3.) From 1 & 2, there exist a sequence of elementary row operations that can be performed on B to produce the identity matrix, therefore B is also invertible.

How can I write the above statements so that they flow in a step-by-step proof?
• Feb 21st 2010, 11:40 AM
tonio
Quote:

Originally Posted by madmartigano
I need to prove that if A is an invertible matrix and B is row equivalent to A, then B is also invertible.

I understand the logic of that statement, but I'm not experienced enough to know how to write it into words that prove it.

Here's my thinking so far:

1.) B is row equivalent to A, therefore there exist a sequence of elementary row operations that can be performed on A to produce B:
(En*...*E2*E1)A=B

2.) A is invertible, therefore there exist a sequence of elementary row operations that can be performed on A to produce the identity matrix:
(En*...*E2*E1)A=I

Well, yes, but the first $\displaystyle E_i's$ do not HAVE to be the same as the second ones, do they? So call the elementary matrices representing the row operations in 2. as $\displaystyle F_1,F_2,...,F_m$ (watch the index!), and try again (you're close...!)

Tonio

3.) From 1 & 2, there exist a sequence of elementary row operations that can be performed on B to produce the identity matrix, therefore B is also invertible.

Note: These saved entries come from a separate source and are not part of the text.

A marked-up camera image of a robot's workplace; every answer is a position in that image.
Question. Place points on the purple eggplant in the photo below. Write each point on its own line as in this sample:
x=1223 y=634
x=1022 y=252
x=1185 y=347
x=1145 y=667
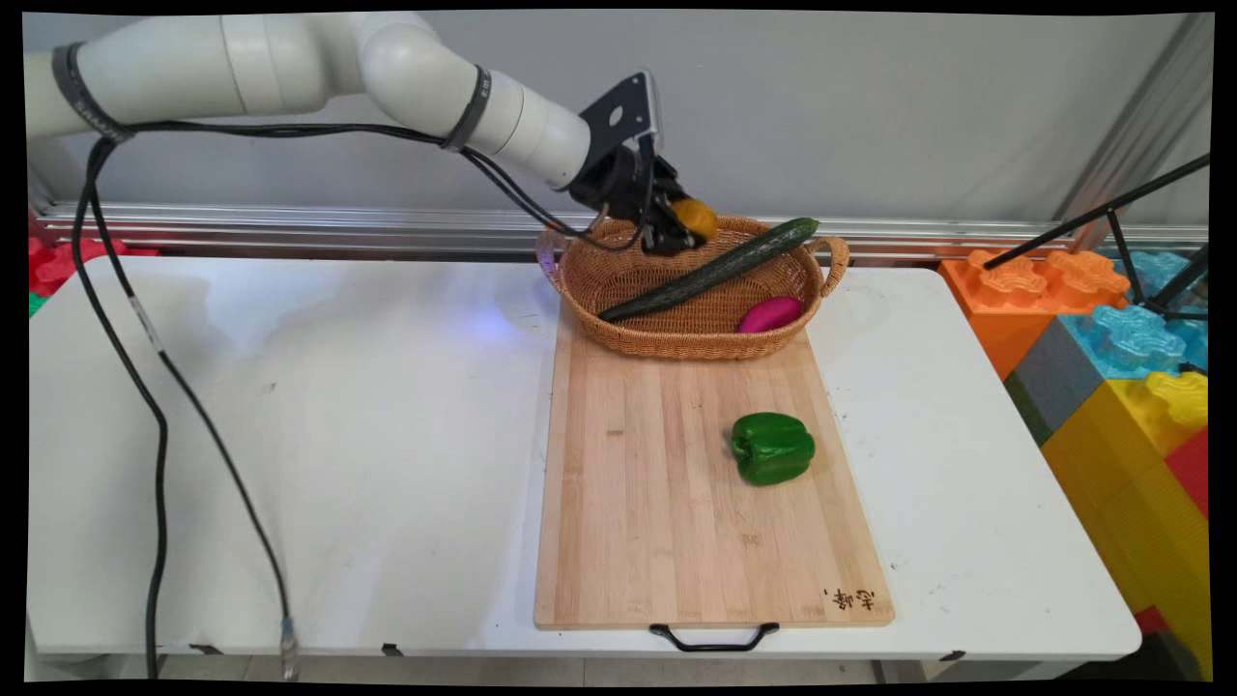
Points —
x=769 y=314

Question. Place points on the orange foam block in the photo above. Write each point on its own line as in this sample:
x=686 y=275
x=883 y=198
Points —
x=1015 y=300

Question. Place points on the black tripod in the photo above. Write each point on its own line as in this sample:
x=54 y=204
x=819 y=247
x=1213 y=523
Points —
x=1150 y=242

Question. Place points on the green bell pepper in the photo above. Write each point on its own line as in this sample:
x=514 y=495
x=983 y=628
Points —
x=771 y=448

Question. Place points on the red foam block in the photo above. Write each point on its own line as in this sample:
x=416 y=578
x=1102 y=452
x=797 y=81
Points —
x=68 y=261
x=1191 y=469

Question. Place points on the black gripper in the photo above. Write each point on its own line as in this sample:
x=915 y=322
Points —
x=620 y=184

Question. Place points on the woven wicker basket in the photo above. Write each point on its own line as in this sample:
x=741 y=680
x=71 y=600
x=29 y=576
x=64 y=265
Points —
x=676 y=309

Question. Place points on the aluminium frame post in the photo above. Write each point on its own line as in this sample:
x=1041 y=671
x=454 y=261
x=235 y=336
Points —
x=1136 y=126

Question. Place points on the long green cucumber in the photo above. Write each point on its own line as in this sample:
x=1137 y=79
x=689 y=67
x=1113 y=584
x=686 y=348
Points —
x=715 y=271

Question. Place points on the grey foam block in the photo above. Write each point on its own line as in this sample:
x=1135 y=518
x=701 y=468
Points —
x=1058 y=387

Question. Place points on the blue foam block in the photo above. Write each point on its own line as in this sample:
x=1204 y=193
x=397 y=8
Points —
x=1131 y=333

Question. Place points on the bamboo cutting board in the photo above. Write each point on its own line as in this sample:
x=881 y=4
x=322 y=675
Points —
x=676 y=483

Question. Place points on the aluminium rail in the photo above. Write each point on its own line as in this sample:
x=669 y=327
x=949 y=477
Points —
x=290 y=227

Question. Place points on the yellow orange round fruit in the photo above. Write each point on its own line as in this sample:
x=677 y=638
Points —
x=698 y=218

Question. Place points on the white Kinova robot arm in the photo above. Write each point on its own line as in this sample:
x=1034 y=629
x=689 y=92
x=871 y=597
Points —
x=290 y=63

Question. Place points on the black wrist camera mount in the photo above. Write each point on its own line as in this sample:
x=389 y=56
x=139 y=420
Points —
x=623 y=111

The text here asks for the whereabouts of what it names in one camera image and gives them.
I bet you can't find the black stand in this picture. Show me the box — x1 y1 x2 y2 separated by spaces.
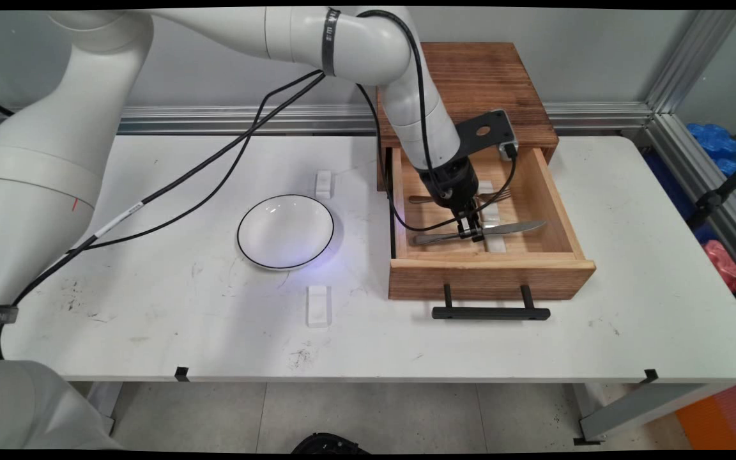
686 148 736 232

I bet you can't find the silver metal fork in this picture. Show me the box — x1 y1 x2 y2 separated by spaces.
408 187 513 206

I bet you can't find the black strap around arm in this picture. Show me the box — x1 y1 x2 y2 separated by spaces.
321 8 342 77

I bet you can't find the black floor equipment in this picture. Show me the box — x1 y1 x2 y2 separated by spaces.
291 433 370 454

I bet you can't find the white metal table leg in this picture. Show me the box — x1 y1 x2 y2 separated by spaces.
572 383 736 446
87 382 116 436

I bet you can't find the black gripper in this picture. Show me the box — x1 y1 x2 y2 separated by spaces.
418 158 487 242

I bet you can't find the pink plastic bag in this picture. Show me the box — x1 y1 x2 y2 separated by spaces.
702 240 736 293

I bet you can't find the black drawer handle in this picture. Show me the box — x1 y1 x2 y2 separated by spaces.
432 284 551 321

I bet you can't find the black cable with white label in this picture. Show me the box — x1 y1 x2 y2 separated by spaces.
0 70 327 360

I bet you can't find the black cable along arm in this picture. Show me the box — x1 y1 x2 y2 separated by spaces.
355 9 445 192

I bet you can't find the blue plastic bag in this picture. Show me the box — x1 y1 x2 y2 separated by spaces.
686 123 736 215

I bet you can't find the orange box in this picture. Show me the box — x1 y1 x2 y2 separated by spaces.
675 383 736 451

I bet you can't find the aluminium frame rail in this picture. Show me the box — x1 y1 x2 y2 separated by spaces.
636 114 736 285
0 102 653 136

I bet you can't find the white bowl with black rim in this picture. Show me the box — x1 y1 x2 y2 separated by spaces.
236 194 335 271

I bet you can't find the silver metal table knife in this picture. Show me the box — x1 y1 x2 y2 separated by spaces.
411 220 548 247

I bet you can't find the light wooden drawer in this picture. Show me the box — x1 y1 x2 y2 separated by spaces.
388 146 597 301

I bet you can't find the aluminium frame post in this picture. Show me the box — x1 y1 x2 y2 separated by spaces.
644 10 736 116

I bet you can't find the black looped cable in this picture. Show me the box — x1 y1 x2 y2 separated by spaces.
87 69 325 251

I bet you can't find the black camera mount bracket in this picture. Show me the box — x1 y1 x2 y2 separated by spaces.
456 110 516 157

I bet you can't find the black camera cable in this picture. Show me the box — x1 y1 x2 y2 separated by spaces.
355 82 519 233

How can I write the above statements so that they flow in a step-by-step proof?

.
• Feb 21st 2010, 12:11 PM
$\displaystyle \begin{array}{l} {E_n} \cdots {E_2}{E_1}A = I\,\,\, \Rightarrow \,\,\,\,A = {E_1}^{ - 1}{E_2}^{ - 1} \cdots {E_n}^{ - 1} \\ \\ {F_m} \cdots {F_2}{F_1}A = B\,\,\, \Rightarrow \,\,\,A = {F_1}^{ - 1}{F_2}^{ - 1} \cdots {F_m}^{ - 1}B \\ \\ {E_1}^{ - 1}{E_2}^{ - 1} \cdots {E_n}^{ - 1} = {F_1}^{ - 1}{F_2}^{ - 1} \cdots {F_m}^{ - 1}B\,\,\, \Rightarrow \,\,\,{E_n} \cdots {E_2}{E_1}B = {F_m} \cdots {F_2}{F_1} \\ \end{array}$
If $\displaystyle E_1E_2\cdot\cdot\cdot E_n A= B$ then $\displaystyle B^{-1}= (E_1E_2\cdot\cdot\cdot E_n A)^{-1}$$\displaystyle = A^{-1}E_n^{-1}\cdot\cdot\cdot\ E_2^{-1}E_1^{-1}$ so B is invertible.